• _Work required_:
Look through the listing below for the line containing "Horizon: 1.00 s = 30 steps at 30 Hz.". Copy it and each line after it up to and including the line containing "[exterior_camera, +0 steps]", exactly, leaving out pictures.

________

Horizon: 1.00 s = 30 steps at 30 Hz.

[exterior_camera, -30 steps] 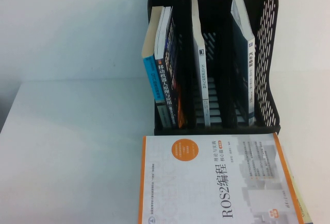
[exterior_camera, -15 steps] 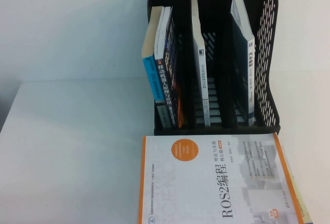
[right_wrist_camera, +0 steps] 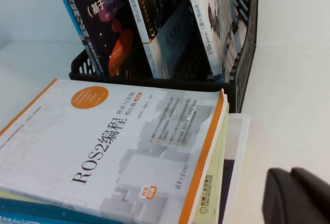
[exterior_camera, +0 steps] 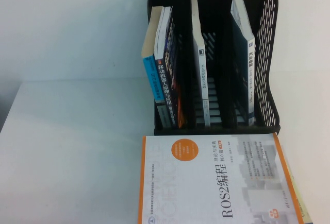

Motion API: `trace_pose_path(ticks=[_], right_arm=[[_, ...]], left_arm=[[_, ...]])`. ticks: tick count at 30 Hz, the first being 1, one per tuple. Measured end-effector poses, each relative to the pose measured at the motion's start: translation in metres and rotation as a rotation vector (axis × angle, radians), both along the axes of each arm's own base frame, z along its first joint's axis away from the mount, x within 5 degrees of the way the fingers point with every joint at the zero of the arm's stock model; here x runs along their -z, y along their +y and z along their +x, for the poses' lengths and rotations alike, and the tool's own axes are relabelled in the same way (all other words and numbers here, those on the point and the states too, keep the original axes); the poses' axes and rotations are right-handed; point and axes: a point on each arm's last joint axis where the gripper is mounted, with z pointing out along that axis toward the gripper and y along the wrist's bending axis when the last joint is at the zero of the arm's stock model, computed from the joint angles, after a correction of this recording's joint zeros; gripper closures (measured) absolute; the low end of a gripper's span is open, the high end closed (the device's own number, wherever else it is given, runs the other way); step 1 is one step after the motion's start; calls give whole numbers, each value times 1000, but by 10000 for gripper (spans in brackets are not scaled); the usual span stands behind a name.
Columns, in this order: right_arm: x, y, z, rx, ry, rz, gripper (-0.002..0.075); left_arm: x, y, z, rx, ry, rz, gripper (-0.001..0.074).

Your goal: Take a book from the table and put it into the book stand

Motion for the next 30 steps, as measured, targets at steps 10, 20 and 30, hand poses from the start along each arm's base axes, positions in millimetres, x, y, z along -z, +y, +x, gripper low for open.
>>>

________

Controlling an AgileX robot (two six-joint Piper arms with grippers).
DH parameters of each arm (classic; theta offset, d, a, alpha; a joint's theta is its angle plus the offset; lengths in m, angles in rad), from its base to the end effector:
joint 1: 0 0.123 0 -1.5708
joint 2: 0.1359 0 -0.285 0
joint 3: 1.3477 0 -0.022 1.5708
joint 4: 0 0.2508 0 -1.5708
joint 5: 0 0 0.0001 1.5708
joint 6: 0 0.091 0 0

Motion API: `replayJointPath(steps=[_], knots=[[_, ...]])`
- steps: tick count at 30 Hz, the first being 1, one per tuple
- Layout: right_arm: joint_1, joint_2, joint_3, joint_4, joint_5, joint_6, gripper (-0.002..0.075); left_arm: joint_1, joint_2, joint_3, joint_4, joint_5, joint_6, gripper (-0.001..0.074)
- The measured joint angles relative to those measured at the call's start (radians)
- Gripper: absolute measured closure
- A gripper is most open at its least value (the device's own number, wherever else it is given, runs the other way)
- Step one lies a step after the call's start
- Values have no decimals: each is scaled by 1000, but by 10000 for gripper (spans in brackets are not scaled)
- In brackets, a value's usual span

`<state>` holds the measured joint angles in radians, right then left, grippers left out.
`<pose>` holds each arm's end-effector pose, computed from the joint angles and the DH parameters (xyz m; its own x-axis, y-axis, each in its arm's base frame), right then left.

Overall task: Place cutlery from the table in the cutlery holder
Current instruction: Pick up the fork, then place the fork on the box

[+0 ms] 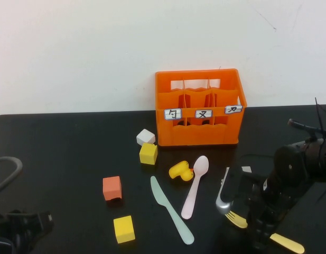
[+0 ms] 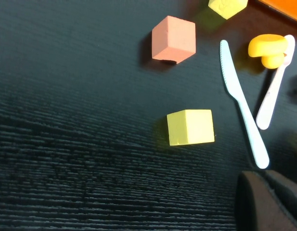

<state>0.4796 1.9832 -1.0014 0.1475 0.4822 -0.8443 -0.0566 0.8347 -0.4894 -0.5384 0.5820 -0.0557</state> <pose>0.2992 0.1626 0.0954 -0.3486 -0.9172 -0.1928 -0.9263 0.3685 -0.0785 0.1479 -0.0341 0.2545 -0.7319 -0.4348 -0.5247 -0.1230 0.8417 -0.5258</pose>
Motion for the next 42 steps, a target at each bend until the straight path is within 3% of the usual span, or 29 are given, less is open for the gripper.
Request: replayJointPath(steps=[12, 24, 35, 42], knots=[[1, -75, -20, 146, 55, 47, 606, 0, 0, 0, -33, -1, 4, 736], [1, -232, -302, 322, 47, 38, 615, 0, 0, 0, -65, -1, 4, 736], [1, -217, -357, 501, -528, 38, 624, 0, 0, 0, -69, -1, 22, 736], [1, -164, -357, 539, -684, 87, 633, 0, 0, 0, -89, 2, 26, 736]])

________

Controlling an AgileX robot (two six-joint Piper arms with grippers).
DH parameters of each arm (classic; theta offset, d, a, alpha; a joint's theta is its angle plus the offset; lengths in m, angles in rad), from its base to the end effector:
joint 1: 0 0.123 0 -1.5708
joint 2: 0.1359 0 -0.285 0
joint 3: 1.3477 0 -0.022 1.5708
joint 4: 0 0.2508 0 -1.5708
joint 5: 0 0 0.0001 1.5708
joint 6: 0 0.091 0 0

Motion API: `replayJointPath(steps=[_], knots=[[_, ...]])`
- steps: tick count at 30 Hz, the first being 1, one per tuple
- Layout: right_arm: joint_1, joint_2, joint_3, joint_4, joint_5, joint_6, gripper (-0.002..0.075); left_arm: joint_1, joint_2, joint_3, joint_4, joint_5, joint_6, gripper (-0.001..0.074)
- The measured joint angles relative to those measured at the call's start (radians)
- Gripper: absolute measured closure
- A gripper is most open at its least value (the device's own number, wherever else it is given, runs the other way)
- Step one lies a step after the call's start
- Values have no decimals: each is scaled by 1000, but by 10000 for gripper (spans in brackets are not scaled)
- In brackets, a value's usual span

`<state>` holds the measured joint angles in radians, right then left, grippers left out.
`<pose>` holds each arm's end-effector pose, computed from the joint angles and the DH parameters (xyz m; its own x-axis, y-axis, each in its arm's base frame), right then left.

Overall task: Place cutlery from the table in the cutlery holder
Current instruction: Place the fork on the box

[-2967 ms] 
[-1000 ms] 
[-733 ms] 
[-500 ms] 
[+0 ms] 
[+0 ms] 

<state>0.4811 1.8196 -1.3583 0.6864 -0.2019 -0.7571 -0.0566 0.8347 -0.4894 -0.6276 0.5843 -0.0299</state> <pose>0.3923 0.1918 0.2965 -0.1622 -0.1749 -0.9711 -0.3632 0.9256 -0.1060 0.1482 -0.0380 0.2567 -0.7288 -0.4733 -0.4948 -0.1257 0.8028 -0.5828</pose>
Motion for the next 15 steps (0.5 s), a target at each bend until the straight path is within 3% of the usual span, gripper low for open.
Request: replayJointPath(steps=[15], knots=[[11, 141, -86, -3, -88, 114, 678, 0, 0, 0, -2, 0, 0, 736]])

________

• _Written reply_:
Horizon: 1.00 s = 30 steps at 30 Hz.

[exterior_camera, -30 steps] 
[exterior_camera, -15 steps] 
[right_wrist_camera, +0 steps] 
[exterior_camera, +0 steps] 

With this, the exercise is finished.